Bill A-1474, which has been strongly opposed by NJBIA, narrowly passed, 21-16. After previously being conditionally vetoed by Gov. Phil Murphy and subsequently being held by the Senate for the past few months for not having enough votes, it now advances back to his desk. 

NJBIA Vice President of Government Affairs Alexis Bailey, whose OpEd in NJ Spotlight today sought balance in the bill, issued the following statement following the release of the legislation.  

“NJBIA has always appreciated the intent of this bill. However, we have repeatedly warned that at least one key provision of it would so greatly drive up the cost of utilizing temp agencies, that it would jeopardize legitimate temp agencies, harm third-party businesses that use them, and, as a result, provide less opportunity for those seeking temporary employment.  

“The bill passed by the Senate today, after not having enough votes on previous occasions, requires temporary workers to be paid the average compensation rate and benefits or the cash equivalent of the average cost of benefits paid to their employee counterparts.   

“As a result of this, some temporary workers will be making more than permanent employees whose wages are determined by seniority and experience. There are also many logistical burdens to consider as temp agencies contract with multiple businesses that offer different benefits packages. All of this will serve to make it extremely difficult to provide jobs for temporary workers.  
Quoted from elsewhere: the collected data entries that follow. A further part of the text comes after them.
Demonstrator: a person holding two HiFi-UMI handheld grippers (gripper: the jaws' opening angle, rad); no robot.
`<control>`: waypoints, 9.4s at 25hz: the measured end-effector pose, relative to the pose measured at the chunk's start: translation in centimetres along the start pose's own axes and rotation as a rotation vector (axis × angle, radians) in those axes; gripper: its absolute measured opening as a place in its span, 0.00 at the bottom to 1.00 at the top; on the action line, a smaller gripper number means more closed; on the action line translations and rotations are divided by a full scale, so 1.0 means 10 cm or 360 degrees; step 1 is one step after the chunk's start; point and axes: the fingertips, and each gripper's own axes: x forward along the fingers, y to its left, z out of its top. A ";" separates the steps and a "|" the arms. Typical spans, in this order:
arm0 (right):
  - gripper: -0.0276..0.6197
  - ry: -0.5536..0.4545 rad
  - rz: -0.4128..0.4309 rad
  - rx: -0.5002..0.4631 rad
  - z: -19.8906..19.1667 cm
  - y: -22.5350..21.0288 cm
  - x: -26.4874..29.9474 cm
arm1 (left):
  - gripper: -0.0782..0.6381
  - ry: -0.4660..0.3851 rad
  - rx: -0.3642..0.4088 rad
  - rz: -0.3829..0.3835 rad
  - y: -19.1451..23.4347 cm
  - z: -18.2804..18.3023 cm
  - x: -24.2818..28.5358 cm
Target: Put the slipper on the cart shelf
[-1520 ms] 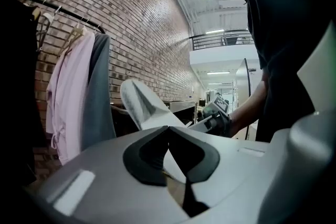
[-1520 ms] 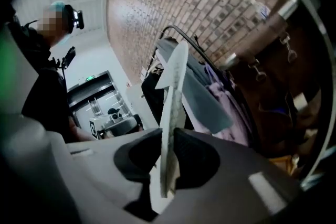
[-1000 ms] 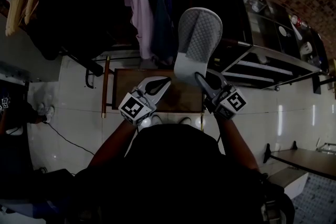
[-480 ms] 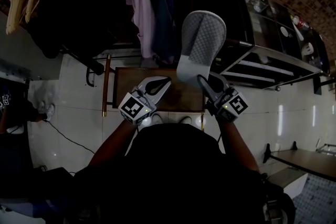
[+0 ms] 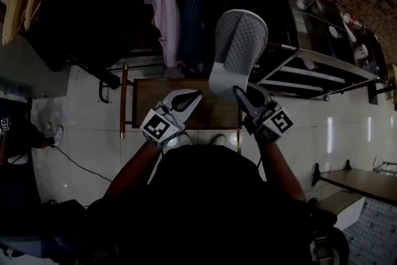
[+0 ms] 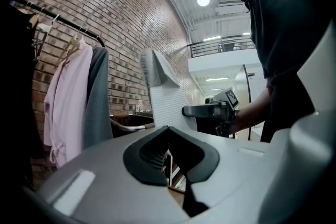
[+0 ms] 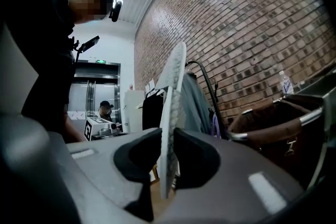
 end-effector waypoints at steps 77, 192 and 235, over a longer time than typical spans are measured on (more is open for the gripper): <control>0.14 0.0216 -0.0797 0.0548 -1.36 -2.72 -4.32 | 0.11 0.0043 0.0066 -0.0761 -2.54 -0.29 4.30; 0.04 0.0174 0.0348 -0.0258 -0.15 -2.93 -2.29 | 0.11 0.0178 -0.0069 0.0357 -1.55 -0.30 3.89; 0.05 0.0260 0.0113 -0.0322 -0.41 0.26 -0.74 | 0.11 -0.0017 -0.0008 0.0117 -1.03 -0.20 0.52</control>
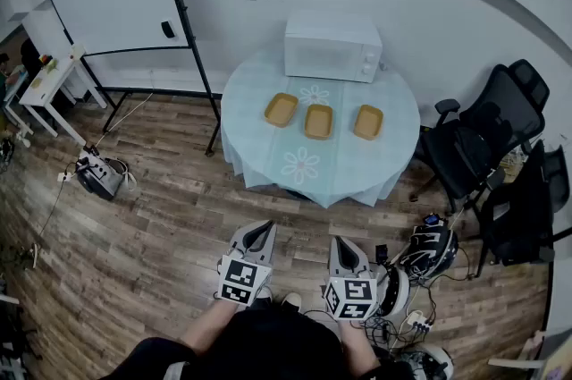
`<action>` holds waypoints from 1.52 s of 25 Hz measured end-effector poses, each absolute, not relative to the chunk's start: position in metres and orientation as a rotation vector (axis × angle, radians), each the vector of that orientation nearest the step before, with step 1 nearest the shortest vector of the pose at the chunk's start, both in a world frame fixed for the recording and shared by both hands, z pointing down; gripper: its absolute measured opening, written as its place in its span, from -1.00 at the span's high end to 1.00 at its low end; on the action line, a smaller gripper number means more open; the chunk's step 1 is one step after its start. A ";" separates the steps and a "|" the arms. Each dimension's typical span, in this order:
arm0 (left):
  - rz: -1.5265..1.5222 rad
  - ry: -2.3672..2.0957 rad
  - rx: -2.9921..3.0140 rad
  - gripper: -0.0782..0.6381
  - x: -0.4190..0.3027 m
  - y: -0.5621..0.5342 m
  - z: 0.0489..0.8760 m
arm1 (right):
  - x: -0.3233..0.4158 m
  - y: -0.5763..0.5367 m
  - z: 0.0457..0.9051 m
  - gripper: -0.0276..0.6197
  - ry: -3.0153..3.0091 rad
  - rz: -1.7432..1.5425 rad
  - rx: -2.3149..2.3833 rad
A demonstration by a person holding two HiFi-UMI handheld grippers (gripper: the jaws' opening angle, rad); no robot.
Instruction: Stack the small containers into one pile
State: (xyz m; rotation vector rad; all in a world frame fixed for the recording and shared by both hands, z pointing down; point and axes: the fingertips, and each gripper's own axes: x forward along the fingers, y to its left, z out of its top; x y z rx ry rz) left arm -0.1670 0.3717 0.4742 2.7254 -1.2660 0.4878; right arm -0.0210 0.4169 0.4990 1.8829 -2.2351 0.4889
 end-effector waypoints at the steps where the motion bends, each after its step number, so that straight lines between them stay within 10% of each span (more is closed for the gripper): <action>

“Other states like Illinois and Massachusetts have taken steps to bring further protections and transparency for temporary workers without this damaging provision. But New Jersey, as is unfortunately typical, has gone a step too far to be an outlier in bringing as many burdens to business as possible.  

“The staffing industry – a major contributor to New Jersey’s economy – will be worse off because of this bill. Employers will face even greater challenges as they seek to fill gaps in their workforce. Ultimately, the unintended consequences will hurt the very workers this bill seeks to protect.”